- Records to use
+ + + +
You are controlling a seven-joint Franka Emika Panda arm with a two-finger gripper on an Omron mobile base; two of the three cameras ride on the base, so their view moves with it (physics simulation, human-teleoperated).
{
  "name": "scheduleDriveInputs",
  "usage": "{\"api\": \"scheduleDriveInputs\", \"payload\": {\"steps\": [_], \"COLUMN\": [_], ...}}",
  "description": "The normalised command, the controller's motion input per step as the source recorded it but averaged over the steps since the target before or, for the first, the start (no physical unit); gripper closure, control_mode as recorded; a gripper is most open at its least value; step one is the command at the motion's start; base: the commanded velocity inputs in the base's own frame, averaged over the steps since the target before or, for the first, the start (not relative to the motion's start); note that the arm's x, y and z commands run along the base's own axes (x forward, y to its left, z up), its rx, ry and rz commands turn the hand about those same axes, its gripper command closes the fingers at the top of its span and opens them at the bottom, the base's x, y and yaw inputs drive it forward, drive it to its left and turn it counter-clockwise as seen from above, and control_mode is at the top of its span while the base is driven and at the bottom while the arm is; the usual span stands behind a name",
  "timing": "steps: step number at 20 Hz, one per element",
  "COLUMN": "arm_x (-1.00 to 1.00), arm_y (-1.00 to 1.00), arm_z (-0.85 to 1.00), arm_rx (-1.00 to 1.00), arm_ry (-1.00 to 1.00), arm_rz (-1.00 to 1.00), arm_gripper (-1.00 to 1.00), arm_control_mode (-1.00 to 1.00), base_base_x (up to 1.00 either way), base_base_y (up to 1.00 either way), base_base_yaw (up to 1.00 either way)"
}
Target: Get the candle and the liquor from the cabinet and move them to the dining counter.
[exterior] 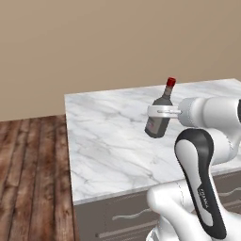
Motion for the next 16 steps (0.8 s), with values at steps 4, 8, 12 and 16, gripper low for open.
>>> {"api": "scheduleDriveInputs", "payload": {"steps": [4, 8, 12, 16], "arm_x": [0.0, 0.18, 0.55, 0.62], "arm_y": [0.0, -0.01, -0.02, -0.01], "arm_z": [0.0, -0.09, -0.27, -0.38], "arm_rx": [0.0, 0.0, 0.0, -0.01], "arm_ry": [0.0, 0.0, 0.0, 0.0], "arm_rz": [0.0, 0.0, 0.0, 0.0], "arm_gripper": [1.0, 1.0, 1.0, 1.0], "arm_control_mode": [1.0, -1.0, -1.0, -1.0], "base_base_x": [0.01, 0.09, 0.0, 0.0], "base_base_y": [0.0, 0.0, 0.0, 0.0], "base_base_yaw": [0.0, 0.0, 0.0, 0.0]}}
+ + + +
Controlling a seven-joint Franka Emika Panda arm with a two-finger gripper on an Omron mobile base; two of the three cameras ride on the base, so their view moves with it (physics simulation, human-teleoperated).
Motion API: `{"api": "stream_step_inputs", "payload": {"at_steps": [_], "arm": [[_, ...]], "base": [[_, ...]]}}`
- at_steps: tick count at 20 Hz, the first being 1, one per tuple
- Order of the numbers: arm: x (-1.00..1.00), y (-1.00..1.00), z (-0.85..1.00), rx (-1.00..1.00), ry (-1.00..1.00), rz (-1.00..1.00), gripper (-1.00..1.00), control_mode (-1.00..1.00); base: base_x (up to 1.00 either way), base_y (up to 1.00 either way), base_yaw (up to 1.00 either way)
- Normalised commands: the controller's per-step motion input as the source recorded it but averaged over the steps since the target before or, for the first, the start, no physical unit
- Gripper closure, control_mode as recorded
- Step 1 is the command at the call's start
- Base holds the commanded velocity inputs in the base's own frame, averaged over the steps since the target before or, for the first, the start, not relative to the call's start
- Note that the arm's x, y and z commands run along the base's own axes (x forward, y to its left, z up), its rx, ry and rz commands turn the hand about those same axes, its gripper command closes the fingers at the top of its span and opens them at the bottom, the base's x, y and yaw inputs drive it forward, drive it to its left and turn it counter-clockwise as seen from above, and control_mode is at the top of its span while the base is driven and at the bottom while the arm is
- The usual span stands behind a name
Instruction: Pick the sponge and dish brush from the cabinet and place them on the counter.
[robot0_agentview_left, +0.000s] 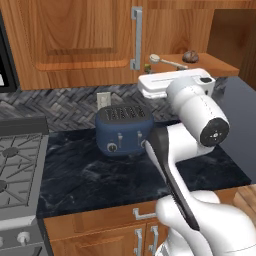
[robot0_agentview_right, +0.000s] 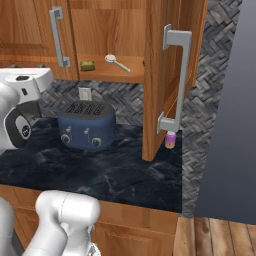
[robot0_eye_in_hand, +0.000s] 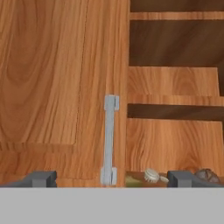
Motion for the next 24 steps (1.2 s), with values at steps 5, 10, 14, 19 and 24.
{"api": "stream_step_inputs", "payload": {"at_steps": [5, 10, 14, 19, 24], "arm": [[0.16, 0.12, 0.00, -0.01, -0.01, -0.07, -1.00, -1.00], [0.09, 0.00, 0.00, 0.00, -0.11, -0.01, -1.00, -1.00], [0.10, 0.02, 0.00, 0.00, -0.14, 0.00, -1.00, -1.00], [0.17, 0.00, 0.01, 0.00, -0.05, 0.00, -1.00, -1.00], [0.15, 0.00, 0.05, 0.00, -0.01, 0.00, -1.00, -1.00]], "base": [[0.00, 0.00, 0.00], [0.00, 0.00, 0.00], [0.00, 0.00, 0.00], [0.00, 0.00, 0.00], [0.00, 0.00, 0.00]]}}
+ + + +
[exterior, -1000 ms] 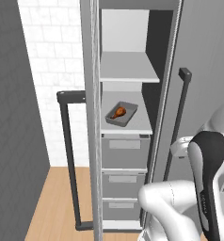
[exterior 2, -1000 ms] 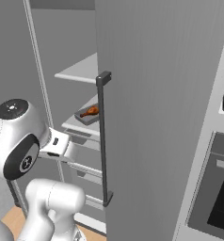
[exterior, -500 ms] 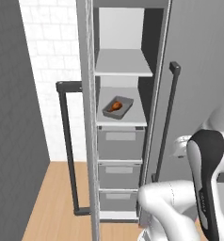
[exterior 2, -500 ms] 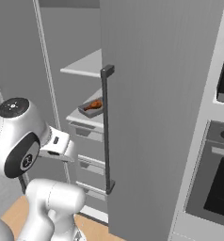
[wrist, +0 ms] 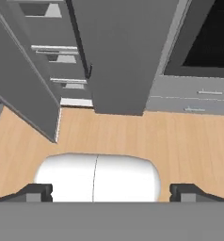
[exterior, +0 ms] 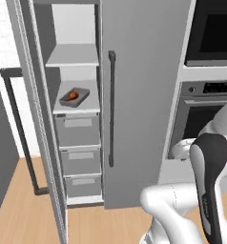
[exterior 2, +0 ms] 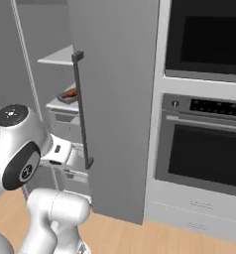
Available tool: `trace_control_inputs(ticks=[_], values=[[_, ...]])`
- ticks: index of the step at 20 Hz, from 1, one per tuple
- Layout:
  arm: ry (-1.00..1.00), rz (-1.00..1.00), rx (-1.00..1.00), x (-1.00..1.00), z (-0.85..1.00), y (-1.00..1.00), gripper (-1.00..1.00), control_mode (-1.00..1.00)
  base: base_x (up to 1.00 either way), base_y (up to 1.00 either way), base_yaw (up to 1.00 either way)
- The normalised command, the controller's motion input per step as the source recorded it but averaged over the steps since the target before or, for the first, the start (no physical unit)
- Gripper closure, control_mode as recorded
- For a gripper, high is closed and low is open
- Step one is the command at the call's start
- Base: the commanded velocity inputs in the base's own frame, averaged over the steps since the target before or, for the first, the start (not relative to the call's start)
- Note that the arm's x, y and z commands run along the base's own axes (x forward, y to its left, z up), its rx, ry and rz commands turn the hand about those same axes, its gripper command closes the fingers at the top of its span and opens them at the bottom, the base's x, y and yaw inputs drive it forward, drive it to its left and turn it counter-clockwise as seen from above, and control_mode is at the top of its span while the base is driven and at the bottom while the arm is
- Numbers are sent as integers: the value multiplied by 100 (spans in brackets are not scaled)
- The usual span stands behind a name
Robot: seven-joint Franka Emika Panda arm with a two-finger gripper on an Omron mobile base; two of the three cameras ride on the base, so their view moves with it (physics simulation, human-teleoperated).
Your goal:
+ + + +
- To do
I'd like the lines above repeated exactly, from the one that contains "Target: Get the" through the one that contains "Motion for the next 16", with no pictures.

- Your response
Target: Get the candle and the liquor from the cabinet and move them to the dining counter.
[exterior] 
Motion for the next 16 steps (0.8 s), with values at steps 4, 8, 12 and 16, gripper low for open.

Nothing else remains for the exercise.